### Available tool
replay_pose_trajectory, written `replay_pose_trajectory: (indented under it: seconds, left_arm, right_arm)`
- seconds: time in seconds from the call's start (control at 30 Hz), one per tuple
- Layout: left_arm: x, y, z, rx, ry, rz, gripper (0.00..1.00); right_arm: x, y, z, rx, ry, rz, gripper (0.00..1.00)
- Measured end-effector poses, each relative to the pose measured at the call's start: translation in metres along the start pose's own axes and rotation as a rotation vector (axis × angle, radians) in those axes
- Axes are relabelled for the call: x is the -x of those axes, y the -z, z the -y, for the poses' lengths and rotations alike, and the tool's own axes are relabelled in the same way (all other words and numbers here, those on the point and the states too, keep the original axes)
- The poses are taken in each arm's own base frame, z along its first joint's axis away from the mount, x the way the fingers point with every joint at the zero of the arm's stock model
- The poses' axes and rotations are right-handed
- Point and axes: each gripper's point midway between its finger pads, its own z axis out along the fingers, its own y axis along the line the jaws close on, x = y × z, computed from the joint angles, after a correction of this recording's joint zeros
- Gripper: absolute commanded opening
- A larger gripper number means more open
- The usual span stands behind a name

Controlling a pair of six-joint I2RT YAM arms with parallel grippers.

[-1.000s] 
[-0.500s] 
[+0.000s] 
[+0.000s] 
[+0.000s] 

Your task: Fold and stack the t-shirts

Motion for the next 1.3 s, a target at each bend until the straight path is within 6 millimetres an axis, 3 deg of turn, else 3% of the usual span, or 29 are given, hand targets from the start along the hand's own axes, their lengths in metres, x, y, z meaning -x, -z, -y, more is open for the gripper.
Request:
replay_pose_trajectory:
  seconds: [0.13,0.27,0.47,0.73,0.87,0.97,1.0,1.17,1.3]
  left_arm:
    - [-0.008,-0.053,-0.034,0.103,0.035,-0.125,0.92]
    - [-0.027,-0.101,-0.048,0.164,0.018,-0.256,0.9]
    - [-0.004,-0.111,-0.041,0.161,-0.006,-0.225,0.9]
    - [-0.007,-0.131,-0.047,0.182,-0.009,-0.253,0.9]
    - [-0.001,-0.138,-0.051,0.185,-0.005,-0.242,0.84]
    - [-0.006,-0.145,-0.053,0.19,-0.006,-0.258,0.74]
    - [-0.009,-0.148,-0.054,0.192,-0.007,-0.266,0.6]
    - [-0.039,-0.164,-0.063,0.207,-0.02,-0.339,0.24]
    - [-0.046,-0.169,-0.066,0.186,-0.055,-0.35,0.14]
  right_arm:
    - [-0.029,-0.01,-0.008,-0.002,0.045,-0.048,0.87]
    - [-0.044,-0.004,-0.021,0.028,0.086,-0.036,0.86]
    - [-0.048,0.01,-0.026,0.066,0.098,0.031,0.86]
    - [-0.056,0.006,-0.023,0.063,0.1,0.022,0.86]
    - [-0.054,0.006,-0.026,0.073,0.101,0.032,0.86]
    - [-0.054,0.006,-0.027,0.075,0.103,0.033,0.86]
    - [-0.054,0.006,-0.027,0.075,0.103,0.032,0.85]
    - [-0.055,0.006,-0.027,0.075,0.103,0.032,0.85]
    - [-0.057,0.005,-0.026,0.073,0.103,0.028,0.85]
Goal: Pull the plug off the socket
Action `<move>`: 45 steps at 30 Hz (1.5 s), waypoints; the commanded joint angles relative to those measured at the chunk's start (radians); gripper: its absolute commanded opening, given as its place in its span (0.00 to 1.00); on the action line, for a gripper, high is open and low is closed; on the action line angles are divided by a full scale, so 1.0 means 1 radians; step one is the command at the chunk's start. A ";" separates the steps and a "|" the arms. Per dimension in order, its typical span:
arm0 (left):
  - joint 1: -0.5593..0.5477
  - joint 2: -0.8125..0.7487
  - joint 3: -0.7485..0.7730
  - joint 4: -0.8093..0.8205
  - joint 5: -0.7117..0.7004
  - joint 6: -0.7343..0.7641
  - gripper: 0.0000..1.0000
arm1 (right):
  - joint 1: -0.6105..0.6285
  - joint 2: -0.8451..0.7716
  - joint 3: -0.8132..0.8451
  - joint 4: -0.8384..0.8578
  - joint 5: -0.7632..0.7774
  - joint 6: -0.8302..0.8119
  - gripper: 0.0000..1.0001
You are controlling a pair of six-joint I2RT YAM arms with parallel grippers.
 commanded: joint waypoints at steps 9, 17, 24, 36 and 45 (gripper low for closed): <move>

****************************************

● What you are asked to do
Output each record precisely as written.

● Exercise output
### Available tool
replay_pose_trajectory, written `replay_pose_trajectory: (indented under it: seconds, left_arm, right_arm)`
- seconds: time in seconds from the call's start (control at 30 Hz), one per tuple
- Layout: left_arm: x, y, z, rx, ry, rz, gripper (0.00..1.00); right_arm: x, y, z, rx, ry, rz, gripper (0.00..1.00)
- Measured end-effector poses, each relative to the pose measured at the call's start: translation in metres along the start pose's own axes and rotation as a rotation vector (axis × angle, radians) in those axes
- Axes are relabelled for the call: x is the -x of those axes, y the -z, z the -y, for the poses' lengths and rotations alike, and the tool's own axes are relabelled in the same way (all other words and numbers here, those on the point and the states too, keep the original axes)
- The poses are taken in each arm's own base frame, z along its first joint's axis away from the mount, x the way the fingers point with every joint at the zero of the arm's stock model
- The poses' axes and rotations are right-handed
- Point and axes: each gripper's point midway between its finger pads, its own z axis out along the fingers, its own y axis along the line the jaws close on, x = y × z, computed from the joint angles, after a correction of this recording's joint zeros
- Gripper: absolute commanded opening
- A larger gripper number means more open
- The usual span stands behind a name

Controlling a pair of six-joint I2RT YAM arms with parallel grippers.

[-1.000s] 
[-0.500s] 
[+0.000s] 
[+0.000s] 
[+0.000s] 

Your task: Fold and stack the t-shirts

Motion for the next 1.3 s, a target at each bend until the straight path is within 6 millimetres an axis, 3 deg of turn, else 3% of the usual span, or 29 are given, hand targets from the start along the hand's own axes, their lengths in metres, x, y, z meaning -x, -z, -y, more is open for the gripper.
Request:
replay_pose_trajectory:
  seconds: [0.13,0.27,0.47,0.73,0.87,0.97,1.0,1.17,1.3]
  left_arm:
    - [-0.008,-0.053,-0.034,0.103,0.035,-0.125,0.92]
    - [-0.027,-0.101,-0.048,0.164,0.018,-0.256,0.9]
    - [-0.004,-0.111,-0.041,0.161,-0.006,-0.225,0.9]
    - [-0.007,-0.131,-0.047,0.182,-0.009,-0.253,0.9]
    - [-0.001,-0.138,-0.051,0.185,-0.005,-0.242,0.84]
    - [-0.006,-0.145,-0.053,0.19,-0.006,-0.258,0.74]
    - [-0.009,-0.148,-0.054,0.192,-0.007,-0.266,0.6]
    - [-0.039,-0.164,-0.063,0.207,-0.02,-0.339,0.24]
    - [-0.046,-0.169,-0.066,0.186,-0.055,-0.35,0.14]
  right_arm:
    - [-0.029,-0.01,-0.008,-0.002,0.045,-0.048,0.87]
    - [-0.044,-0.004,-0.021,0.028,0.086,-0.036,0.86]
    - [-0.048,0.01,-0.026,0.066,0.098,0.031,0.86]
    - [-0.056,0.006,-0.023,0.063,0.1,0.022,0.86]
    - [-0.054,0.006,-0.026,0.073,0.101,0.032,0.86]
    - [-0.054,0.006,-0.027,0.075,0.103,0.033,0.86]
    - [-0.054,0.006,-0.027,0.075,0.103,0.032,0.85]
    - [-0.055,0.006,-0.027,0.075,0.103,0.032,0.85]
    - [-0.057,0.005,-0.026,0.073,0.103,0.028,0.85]
Goal: Pull the plug off the socket
Action `<move>`: 45 steps at 30 Hz (1.5 s), waypoints; the commanded joint angles relative to those measured at the chunk's start (radians); gripper: its absolute commanded opening, given as its place in its span (0.00 to 1.00); on the action line, for a gripper, high is open and low is closed; on the action line angles are divided by a full scale, so 1.0 means 1 radians; step one is the command at the chunk's start. A ";" separates the steps and a "|" the arms. Per dimension in order, its typical span:
arm0 (left):
  - joint 1: -0.5593..0.5477
  - joint 2: -0.8125..0.7487
  - joint 3: -0.7485..0.7730
  - joint 4: -0.8093..0.8205
  - joint 5: -0.7117..0.7004
  - joint 6: -0.7343..0.7641
  - gripper: 0.0000..1.0000
arm1 (right):
  - joint 1: -0.6105..0.6285
  - joint 2: -0.8451..0.7716
  - joint 3: -0.8132..0.8451
  - joint 4: -0.8384..0.8578
  - joint 5: -0.7632..0.7774
  - joint 6: -0.8302..0.8119
  - gripper: 0.0000..1.0001
You are controlling a pair of six-joint I2RT YAM arms with parallel grippers.
 commanded: joint waypoints at steps 9, 17, 24, 36 and 45 (gripper low for closed): <move>

That completes the output.